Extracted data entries
• • • • •

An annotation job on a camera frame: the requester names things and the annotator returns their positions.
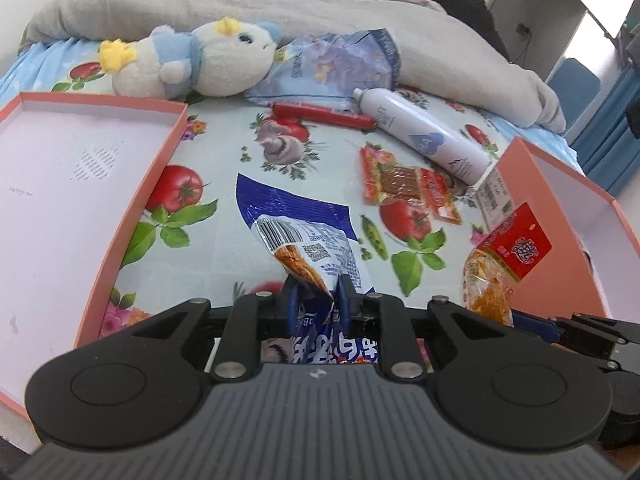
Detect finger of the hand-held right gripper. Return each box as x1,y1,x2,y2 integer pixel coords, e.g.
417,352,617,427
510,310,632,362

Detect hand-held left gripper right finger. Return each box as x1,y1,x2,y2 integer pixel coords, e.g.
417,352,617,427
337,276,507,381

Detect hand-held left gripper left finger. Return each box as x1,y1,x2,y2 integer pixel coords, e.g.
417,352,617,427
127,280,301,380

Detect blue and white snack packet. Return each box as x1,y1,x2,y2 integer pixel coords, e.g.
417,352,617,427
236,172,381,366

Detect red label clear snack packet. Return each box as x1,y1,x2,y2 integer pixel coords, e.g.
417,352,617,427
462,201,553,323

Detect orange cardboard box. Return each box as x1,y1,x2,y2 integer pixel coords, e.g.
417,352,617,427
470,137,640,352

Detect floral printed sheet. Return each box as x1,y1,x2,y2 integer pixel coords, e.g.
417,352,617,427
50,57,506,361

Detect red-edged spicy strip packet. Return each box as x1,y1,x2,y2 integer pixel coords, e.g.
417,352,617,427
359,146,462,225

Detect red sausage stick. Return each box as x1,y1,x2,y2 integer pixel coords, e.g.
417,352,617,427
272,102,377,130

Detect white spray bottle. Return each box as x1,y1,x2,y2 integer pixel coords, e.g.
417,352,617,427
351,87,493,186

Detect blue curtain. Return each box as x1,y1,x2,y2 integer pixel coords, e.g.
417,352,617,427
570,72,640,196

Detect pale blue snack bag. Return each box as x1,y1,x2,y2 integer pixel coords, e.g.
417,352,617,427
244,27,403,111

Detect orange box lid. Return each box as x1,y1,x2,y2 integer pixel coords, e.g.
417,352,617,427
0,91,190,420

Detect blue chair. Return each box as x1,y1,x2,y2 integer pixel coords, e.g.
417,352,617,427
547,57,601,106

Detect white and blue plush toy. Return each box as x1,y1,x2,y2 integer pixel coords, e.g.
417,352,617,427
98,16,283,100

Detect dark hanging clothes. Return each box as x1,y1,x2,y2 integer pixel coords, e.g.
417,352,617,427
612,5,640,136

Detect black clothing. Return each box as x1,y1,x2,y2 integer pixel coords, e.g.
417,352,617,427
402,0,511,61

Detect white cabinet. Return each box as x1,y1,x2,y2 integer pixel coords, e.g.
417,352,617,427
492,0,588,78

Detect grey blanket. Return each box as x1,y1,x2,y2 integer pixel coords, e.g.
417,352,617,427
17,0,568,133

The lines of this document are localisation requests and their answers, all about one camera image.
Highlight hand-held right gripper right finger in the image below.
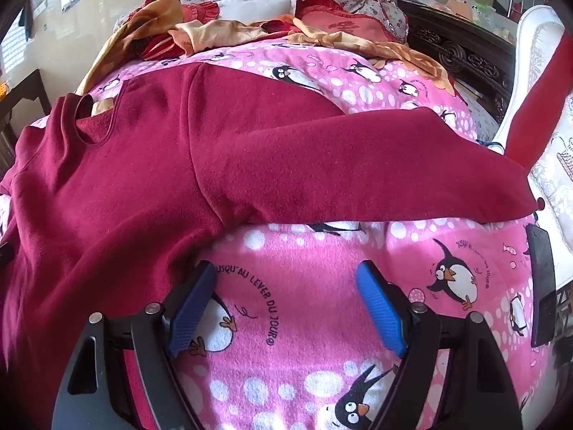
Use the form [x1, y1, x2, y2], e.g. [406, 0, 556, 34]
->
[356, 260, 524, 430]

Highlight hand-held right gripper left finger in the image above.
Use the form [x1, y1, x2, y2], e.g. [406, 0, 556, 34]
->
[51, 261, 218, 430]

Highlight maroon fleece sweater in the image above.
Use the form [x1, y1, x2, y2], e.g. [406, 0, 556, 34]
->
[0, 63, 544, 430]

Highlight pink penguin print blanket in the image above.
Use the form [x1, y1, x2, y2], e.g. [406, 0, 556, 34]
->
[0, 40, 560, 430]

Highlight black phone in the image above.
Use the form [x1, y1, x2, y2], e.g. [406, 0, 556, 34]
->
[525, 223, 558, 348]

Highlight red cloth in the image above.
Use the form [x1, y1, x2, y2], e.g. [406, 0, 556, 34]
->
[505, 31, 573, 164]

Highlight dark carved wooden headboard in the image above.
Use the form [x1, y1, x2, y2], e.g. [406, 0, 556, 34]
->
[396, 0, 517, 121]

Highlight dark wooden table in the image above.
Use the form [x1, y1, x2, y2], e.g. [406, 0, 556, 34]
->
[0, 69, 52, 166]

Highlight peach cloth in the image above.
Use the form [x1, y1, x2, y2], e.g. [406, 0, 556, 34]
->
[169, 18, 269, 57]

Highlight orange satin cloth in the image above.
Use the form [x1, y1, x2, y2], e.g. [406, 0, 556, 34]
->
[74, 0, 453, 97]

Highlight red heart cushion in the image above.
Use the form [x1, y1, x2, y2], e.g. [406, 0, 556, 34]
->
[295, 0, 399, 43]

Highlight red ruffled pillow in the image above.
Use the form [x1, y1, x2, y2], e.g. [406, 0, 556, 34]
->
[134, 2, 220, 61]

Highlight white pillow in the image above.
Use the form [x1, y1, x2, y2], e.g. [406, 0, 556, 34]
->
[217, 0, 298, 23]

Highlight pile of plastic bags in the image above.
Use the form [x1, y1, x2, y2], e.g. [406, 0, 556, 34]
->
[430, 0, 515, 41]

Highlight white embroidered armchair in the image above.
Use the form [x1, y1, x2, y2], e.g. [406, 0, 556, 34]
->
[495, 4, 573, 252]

• • • • •

## What is expected
Your answer must be an exact copy of every entry, with the pictures left out.

## Result for this exercise
An annotation job on a camera frame: the requester names things and the annotator returns their positions.
Detect finger of the hand-held right gripper. Return each box as x1,y1,x2,y2 integer pixel coords, e.g.
417,352,617,427
510,310,632,362

Detect hand-held left gripper right finger. Return each box as x1,y1,x2,y2 integer pixel coords, e.g.
417,352,617,427
337,276,507,381

Detect hand-held left gripper left finger. Return each box as x1,y1,x2,y2 integer pixel coords, e.g.
417,352,617,427
127,280,301,380

Detect blue and white snack packet. Return each box as x1,y1,x2,y2 integer pixel coords, e.g.
417,352,617,427
236,172,381,366

Detect red label clear snack packet. Return each box as x1,y1,x2,y2 integer pixel coords, e.g.
417,352,617,427
462,201,553,323

Detect orange cardboard box. Return each box as x1,y1,x2,y2 integer pixel coords, e.g.
417,352,617,427
470,137,640,352

Detect floral printed sheet. Return each box as x1,y1,x2,y2 integer pixel coords, e.g.
417,352,617,427
50,57,506,361

Detect red-edged spicy strip packet. Return each box as x1,y1,x2,y2 integer pixel coords, e.g.
417,352,617,427
359,146,462,225

Detect red sausage stick. Return each box as x1,y1,x2,y2 integer pixel coords, e.g.
417,352,617,427
272,102,377,130

Detect white spray bottle. Return each box as x1,y1,x2,y2 integer pixel coords, e.g.
417,352,617,427
351,87,493,186

Detect blue curtain. Return each box as x1,y1,x2,y2 integer pixel coords, e.g.
417,352,617,427
570,72,640,196

Detect pale blue snack bag. Return each box as x1,y1,x2,y2 integer pixel coords, e.g.
417,352,617,427
244,27,403,111

Detect orange box lid. Return each box as x1,y1,x2,y2 integer pixel coords, e.g.
417,352,617,427
0,91,190,420

Detect blue chair. Return each box as x1,y1,x2,y2 integer pixel coords, e.g.
417,352,617,427
547,57,601,106

Detect white and blue plush toy. Return each box as x1,y1,x2,y2 integer pixel coords, e.g.
417,352,617,427
98,16,283,100

Detect dark hanging clothes. Return each box as x1,y1,x2,y2 integer pixel coords, e.g.
417,352,617,427
612,5,640,136

Detect black clothing. Return each box as x1,y1,x2,y2 integer pixel coords, e.g.
417,352,617,427
402,0,511,61

Detect white cabinet. Return each box as x1,y1,x2,y2 integer pixel coords, e.g.
417,352,617,427
492,0,588,78

Detect grey blanket. Return each box as x1,y1,x2,y2 integer pixel coords, e.g.
417,352,617,427
17,0,568,133

The lines of this document are localisation requests and their answers, all about one camera image.
Highlight hand-held right gripper right finger in the image below.
Use the form [x1, y1, x2, y2], e.g. [406, 0, 556, 34]
->
[356, 260, 524, 430]

Highlight hand-held right gripper left finger in the image above.
Use the form [x1, y1, x2, y2], e.g. [406, 0, 556, 34]
->
[51, 261, 218, 430]

Highlight maroon fleece sweater in the image above.
Use the form [x1, y1, x2, y2], e.g. [406, 0, 556, 34]
->
[0, 63, 544, 430]

Highlight pink penguin print blanket in the image above.
Use the form [x1, y1, x2, y2], e.g. [406, 0, 556, 34]
->
[0, 40, 560, 430]

Highlight black phone in the image above.
Use the form [x1, y1, x2, y2], e.g. [406, 0, 556, 34]
->
[525, 223, 558, 348]

Highlight red cloth in the image above.
Use the form [x1, y1, x2, y2], e.g. [406, 0, 556, 34]
->
[505, 31, 573, 164]

Highlight dark carved wooden headboard in the image above.
Use the form [x1, y1, x2, y2], e.g. [406, 0, 556, 34]
->
[396, 0, 517, 121]

Highlight dark wooden table in the image above.
Use the form [x1, y1, x2, y2], e.g. [406, 0, 556, 34]
->
[0, 69, 52, 166]

Highlight peach cloth in the image above.
Use the form [x1, y1, x2, y2], e.g. [406, 0, 556, 34]
->
[169, 18, 269, 57]

Highlight orange satin cloth in the image above.
Use the form [x1, y1, x2, y2], e.g. [406, 0, 556, 34]
->
[74, 0, 453, 97]

Highlight red heart cushion in the image above.
Use the form [x1, y1, x2, y2], e.g. [406, 0, 556, 34]
->
[295, 0, 399, 43]

Highlight red ruffled pillow in the image above.
Use the form [x1, y1, x2, y2], e.g. [406, 0, 556, 34]
->
[134, 2, 220, 61]

Highlight white pillow in the image above.
Use the form [x1, y1, x2, y2], e.g. [406, 0, 556, 34]
->
[217, 0, 298, 23]

Highlight pile of plastic bags in the image above.
Use the form [x1, y1, x2, y2], e.g. [406, 0, 556, 34]
->
[430, 0, 515, 41]

Highlight white embroidered armchair in the image above.
Use the form [x1, y1, x2, y2], e.g. [406, 0, 556, 34]
->
[495, 4, 573, 252]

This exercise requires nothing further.